Could you retype the records below exactly as they appear, skipping any pictures?

━━ Provided records

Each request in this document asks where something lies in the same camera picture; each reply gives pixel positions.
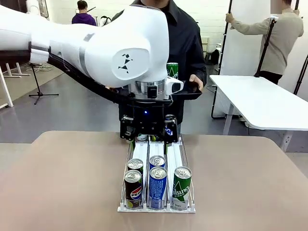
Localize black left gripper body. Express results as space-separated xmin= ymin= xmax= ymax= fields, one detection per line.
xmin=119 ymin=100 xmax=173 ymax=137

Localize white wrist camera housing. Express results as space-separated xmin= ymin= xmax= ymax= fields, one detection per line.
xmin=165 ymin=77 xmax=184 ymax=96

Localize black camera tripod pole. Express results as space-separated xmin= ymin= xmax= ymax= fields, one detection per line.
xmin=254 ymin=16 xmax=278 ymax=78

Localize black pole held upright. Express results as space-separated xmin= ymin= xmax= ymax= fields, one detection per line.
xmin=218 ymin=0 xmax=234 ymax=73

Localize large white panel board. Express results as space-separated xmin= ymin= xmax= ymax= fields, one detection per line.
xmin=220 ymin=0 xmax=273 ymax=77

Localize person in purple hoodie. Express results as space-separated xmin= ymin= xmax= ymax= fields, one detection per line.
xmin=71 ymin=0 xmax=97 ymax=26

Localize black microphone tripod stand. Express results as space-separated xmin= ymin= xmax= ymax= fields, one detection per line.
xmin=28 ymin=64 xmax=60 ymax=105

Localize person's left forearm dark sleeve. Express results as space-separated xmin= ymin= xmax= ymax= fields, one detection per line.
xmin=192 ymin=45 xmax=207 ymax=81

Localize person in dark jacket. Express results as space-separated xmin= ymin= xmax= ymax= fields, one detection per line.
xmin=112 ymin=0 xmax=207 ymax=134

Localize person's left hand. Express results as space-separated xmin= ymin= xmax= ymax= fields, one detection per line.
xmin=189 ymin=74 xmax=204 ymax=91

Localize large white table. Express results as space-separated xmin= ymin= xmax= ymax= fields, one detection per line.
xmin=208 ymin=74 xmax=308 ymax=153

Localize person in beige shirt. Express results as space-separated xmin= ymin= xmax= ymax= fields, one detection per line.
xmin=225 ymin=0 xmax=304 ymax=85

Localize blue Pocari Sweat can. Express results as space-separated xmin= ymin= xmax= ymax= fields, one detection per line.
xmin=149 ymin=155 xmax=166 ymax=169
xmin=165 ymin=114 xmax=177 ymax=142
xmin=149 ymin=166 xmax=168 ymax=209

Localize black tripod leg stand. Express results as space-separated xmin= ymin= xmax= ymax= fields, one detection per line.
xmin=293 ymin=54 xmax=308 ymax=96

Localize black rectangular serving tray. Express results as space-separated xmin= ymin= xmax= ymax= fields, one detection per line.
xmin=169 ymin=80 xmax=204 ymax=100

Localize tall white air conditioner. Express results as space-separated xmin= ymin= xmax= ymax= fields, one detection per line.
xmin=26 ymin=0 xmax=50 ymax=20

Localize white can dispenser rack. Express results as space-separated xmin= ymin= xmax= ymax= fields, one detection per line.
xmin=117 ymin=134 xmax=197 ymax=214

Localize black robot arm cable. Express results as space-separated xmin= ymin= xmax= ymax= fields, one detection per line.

━━━━

Answer to this exercise:
Each request in this document asks where something lies in the same camera picture; each reply gives pixel positions.
Localize black left gripper body. Express results as space-separated xmin= ymin= xmax= ymax= fields, one detection per line.
xmin=119 ymin=100 xmax=173 ymax=137

Localize white wrist camera housing. Express results as space-separated xmin= ymin= xmax= ymax= fields, one detection per line.
xmin=165 ymin=77 xmax=184 ymax=96

Localize black camera tripod pole. Express results as space-separated xmin= ymin= xmax= ymax= fields, one detection per line.
xmin=254 ymin=16 xmax=278 ymax=78

Localize black pole held upright. Express results as space-separated xmin= ymin= xmax= ymax= fields, one detection per line.
xmin=218 ymin=0 xmax=234 ymax=73

Localize large white panel board. Express results as space-separated xmin= ymin= xmax= ymax= fields, one detection per line.
xmin=220 ymin=0 xmax=273 ymax=77

Localize person in purple hoodie. Express results as space-separated xmin= ymin= xmax= ymax= fields, one detection per line.
xmin=71 ymin=0 xmax=97 ymax=26

Localize black microphone tripod stand. Express results as space-separated xmin= ymin= xmax= ymax= fields, one detection per line.
xmin=28 ymin=64 xmax=60 ymax=105

Localize person's left forearm dark sleeve. Express results as space-separated xmin= ymin= xmax= ymax= fields, one detection per line.
xmin=192 ymin=45 xmax=207 ymax=81

Localize person in dark jacket. Express results as space-separated xmin= ymin= xmax= ymax= fields, one detection per line.
xmin=112 ymin=0 xmax=207 ymax=134

Localize person's left hand. Express results as space-separated xmin= ymin= xmax= ymax= fields, one detection per line.
xmin=189 ymin=74 xmax=204 ymax=91

Localize large white table. Express results as space-separated xmin= ymin= xmax= ymax= fields, one detection per line.
xmin=208 ymin=74 xmax=308 ymax=153

Localize person in beige shirt. Express results as space-separated xmin= ymin= xmax= ymax= fields, one detection per line.
xmin=225 ymin=0 xmax=304 ymax=85

Localize blue Pocari Sweat can. Express results as space-separated xmin= ymin= xmax= ymax= fields, one detection per line.
xmin=149 ymin=155 xmax=166 ymax=169
xmin=165 ymin=114 xmax=177 ymax=142
xmin=149 ymin=166 xmax=168 ymax=209

Localize black tripod leg stand. Express results as space-separated xmin= ymin= xmax= ymax= fields, one detection per line.
xmin=293 ymin=54 xmax=308 ymax=96

Localize black rectangular serving tray. Express results as space-separated xmin= ymin= xmax= ymax= fields, one detection per line.
xmin=169 ymin=80 xmax=204 ymax=100

Localize tall white air conditioner. Express results as space-separated xmin= ymin= xmax= ymax= fields, one detection per line.
xmin=26 ymin=0 xmax=50 ymax=20

Localize white can dispenser rack. Express results as space-separated xmin= ymin= xmax= ymax= fields, one detection per line.
xmin=117 ymin=134 xmax=197 ymax=214

Localize black robot arm cable. Express results as space-separated xmin= ymin= xmax= ymax= fields, one detection per line.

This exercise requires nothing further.